▶ _Exercise instructions_: Repeat exactly the line that contains "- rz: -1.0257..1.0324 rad" and every line below it to the end of the material, omitting all others.

▶ _Provided entries_:
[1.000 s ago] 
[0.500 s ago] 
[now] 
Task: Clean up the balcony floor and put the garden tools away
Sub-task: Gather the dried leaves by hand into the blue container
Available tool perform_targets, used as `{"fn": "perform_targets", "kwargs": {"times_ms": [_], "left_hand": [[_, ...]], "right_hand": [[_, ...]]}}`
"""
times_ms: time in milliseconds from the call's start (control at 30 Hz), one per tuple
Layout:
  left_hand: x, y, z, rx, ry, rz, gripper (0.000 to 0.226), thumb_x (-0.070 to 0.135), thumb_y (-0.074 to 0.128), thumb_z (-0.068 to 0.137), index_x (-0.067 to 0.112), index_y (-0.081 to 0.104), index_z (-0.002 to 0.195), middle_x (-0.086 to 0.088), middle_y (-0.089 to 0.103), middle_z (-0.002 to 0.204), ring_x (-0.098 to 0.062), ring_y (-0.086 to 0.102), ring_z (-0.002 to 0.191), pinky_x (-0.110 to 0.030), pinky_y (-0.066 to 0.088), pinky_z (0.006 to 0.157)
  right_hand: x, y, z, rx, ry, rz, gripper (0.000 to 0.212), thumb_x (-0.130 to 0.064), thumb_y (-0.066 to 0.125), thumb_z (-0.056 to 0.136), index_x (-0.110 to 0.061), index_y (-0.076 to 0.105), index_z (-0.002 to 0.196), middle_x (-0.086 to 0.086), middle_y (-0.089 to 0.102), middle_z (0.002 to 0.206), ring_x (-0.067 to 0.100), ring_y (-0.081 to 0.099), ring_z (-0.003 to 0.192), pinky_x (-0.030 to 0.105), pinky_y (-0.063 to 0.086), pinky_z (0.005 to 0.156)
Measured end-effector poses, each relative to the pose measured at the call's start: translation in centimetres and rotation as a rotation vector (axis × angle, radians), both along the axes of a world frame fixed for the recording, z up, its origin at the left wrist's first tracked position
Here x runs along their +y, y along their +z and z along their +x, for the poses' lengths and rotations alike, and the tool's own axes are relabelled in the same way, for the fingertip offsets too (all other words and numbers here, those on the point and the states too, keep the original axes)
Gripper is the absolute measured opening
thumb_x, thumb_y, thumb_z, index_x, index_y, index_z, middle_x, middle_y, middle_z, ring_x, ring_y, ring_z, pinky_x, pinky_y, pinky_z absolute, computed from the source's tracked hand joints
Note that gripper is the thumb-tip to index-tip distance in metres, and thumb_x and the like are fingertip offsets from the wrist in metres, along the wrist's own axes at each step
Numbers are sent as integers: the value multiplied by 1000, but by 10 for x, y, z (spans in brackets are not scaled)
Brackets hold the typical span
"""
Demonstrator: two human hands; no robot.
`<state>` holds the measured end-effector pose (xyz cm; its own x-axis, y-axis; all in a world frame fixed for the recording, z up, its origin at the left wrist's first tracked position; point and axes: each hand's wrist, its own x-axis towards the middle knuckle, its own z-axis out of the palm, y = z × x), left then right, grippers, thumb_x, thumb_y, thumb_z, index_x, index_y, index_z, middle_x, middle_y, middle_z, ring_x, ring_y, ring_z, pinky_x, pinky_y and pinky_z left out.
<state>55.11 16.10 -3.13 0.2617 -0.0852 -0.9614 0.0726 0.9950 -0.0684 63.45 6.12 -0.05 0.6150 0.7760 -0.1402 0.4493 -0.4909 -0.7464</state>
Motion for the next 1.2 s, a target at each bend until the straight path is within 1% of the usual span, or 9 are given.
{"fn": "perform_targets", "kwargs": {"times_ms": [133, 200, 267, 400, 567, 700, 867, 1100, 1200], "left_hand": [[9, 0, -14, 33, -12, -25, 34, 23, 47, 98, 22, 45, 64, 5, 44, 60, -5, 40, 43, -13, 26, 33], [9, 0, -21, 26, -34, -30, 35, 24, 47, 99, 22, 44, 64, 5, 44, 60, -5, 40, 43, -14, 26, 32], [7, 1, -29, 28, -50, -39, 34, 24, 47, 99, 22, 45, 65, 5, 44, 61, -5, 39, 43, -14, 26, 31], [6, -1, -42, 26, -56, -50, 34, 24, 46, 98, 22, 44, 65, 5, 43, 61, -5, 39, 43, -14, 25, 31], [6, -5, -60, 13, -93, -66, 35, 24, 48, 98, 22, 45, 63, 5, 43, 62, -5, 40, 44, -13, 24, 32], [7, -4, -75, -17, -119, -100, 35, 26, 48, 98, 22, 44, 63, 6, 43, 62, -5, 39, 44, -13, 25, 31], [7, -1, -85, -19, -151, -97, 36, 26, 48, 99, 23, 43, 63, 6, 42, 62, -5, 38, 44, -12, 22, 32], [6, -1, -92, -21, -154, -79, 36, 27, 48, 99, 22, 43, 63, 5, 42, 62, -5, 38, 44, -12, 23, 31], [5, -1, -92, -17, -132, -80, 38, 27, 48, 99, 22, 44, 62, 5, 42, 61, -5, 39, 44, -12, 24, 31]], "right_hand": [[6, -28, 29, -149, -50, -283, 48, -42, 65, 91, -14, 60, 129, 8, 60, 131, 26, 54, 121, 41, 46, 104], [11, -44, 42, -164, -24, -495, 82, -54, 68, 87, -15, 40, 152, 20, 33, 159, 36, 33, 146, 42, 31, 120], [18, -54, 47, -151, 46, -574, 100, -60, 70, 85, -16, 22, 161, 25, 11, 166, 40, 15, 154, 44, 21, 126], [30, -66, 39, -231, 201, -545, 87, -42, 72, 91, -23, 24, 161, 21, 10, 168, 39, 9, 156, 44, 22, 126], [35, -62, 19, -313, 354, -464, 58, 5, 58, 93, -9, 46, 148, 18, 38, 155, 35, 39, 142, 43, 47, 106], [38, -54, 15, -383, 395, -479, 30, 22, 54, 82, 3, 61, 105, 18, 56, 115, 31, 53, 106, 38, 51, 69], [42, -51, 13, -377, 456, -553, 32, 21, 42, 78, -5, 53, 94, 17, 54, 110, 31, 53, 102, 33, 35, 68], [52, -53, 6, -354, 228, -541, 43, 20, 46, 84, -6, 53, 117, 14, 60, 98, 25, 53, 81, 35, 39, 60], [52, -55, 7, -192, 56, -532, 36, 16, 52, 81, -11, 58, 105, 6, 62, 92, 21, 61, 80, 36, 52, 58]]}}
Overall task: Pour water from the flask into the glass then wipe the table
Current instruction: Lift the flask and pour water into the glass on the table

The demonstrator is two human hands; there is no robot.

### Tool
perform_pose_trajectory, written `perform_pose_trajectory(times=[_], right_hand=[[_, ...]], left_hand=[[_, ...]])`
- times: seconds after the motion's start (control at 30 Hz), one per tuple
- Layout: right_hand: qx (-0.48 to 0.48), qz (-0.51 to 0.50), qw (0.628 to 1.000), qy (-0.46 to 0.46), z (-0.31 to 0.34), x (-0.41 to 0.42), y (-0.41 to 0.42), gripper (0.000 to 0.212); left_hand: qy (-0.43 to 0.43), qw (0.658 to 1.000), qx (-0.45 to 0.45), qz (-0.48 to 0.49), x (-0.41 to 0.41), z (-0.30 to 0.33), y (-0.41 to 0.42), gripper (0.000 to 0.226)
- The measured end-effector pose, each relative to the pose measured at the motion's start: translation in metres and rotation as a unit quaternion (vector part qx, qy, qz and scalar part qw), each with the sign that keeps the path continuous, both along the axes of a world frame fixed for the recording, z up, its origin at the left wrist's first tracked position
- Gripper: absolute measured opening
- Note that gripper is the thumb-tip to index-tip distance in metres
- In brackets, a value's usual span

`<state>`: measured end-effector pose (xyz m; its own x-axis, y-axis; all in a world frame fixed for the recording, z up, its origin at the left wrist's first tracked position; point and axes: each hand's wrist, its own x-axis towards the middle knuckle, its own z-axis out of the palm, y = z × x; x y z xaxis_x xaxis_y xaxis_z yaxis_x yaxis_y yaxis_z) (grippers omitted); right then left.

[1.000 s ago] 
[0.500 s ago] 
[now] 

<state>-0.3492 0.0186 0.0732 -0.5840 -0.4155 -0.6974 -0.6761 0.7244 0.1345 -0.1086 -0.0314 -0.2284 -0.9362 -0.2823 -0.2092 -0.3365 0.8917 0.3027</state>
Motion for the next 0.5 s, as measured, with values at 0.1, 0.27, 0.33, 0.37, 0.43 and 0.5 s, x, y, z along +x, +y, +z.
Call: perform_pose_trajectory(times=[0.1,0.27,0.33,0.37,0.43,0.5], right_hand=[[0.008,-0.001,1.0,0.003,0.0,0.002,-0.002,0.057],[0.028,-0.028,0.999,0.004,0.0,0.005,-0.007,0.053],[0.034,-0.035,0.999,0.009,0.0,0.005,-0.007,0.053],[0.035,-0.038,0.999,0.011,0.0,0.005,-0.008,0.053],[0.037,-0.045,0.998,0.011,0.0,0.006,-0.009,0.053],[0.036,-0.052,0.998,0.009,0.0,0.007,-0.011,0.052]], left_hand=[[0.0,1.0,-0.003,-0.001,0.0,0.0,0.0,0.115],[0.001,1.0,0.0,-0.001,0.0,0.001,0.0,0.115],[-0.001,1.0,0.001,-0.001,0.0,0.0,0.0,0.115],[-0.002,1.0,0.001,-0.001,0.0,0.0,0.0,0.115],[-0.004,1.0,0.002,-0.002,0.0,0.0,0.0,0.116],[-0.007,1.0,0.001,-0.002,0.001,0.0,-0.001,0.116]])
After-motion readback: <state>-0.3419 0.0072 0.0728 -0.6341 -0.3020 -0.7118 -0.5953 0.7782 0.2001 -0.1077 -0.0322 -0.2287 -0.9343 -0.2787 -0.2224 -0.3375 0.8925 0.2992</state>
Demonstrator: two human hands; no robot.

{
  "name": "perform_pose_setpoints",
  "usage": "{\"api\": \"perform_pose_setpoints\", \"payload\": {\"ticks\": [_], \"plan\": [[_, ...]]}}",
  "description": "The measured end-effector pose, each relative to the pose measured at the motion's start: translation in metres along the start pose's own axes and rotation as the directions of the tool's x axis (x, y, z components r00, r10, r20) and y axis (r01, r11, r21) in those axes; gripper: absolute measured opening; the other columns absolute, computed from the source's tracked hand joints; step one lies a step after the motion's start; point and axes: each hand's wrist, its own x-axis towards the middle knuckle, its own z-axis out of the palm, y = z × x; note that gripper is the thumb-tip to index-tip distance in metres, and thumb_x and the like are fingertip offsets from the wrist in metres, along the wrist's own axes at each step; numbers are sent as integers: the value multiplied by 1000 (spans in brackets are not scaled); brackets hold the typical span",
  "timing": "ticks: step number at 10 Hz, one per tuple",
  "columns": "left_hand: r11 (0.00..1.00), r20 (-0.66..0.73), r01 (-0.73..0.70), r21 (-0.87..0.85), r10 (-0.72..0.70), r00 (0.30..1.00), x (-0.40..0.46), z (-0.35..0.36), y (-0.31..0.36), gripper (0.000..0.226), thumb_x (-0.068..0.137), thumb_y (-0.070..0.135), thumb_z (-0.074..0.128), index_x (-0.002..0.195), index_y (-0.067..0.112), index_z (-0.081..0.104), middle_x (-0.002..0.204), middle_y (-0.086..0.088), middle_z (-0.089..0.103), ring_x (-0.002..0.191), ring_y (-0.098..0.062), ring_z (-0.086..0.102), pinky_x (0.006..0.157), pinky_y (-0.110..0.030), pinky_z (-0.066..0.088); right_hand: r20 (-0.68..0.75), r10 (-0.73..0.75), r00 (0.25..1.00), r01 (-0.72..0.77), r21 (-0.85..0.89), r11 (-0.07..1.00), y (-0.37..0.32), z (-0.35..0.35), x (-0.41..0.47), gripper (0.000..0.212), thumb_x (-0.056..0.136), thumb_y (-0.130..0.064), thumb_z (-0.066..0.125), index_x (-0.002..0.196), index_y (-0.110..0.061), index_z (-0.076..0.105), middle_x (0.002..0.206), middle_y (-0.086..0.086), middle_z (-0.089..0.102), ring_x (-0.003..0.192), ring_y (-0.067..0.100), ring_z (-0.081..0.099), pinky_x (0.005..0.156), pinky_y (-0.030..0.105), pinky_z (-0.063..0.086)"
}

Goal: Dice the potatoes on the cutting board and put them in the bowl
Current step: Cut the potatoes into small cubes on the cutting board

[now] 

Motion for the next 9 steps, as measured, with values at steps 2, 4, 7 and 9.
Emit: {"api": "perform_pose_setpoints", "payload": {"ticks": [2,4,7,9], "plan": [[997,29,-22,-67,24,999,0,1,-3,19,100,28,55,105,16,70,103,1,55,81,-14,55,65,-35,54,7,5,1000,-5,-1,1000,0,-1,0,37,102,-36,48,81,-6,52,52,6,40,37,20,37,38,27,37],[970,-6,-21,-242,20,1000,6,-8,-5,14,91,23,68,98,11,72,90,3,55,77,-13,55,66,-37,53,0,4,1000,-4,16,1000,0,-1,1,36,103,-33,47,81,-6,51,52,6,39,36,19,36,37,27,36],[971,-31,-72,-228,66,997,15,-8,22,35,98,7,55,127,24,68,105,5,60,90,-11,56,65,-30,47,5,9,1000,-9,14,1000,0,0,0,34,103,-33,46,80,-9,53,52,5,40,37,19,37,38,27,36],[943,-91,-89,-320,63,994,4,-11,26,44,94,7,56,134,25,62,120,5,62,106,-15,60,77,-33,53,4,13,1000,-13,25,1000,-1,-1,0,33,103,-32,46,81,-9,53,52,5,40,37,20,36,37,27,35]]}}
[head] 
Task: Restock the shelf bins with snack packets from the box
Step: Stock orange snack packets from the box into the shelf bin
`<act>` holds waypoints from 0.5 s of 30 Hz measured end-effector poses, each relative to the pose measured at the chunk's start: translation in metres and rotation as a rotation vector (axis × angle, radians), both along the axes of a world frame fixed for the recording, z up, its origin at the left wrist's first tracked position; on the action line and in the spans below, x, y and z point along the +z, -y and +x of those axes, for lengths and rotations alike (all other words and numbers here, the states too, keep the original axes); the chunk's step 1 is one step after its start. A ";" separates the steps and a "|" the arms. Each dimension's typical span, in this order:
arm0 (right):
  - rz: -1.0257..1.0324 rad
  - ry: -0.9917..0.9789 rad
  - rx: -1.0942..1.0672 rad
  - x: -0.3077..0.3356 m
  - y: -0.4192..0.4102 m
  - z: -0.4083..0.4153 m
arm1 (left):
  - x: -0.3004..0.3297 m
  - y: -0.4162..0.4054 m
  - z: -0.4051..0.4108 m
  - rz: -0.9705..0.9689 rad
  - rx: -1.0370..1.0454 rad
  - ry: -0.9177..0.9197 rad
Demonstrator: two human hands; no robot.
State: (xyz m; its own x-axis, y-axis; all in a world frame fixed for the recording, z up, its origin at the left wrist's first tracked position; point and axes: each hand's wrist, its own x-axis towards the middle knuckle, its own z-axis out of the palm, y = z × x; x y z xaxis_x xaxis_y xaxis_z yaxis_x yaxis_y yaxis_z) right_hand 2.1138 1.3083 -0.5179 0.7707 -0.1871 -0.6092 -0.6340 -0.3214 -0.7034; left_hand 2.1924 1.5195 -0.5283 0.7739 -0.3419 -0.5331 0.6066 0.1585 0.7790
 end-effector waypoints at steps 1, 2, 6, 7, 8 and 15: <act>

▶ _Answer for this exercise_:
  - rz: -1.0257..1.0324 rad
  - ry: -0.9917..0.9789 rad
  - rx: -1.0942..1.0672 rad
  - x: -0.3077..0.3356 m
  - y: -0.4192..0.4102 m
  - z: -0.4083..0.4153 m
arm1 (left):
  - x: -0.3004..0.3297 m
  - y: -0.4162..0.4054 m
  - z: -0.4051..0.4108 m
  - rz: -0.9705..0.9689 rad
  - rx: -1.0370..1.0454 rad
  - ry: -0.9177..0.9197 rad
Demonstrator: two human hands; no robot.
State: (xyz m; its own x-axis, y-axis; all in a world frame fixed for the recording, z up, its origin at the left wrist's first tracked position; point and axes: each hand's wrist, its own x-axis towards the middle knuckle, its own z-axis out of the palm, y = z × x; x y z xaxis_x xaxis_y xaxis_z yaxis_x yaxis_y yaxis_z) right_hand 2.1138 1.3083 -0.5179 0.7707 -0.1871 -0.6092 -0.6340 -0.3214 -0.7034; left_hand 2.1924 1.5195 -0.5283 0.7739 -0.3419 -0.5331 0.6066 0.1585 0.7790
 end-effector waypoints at steps 1, 2, 6, 7, 8 and 15: <act>

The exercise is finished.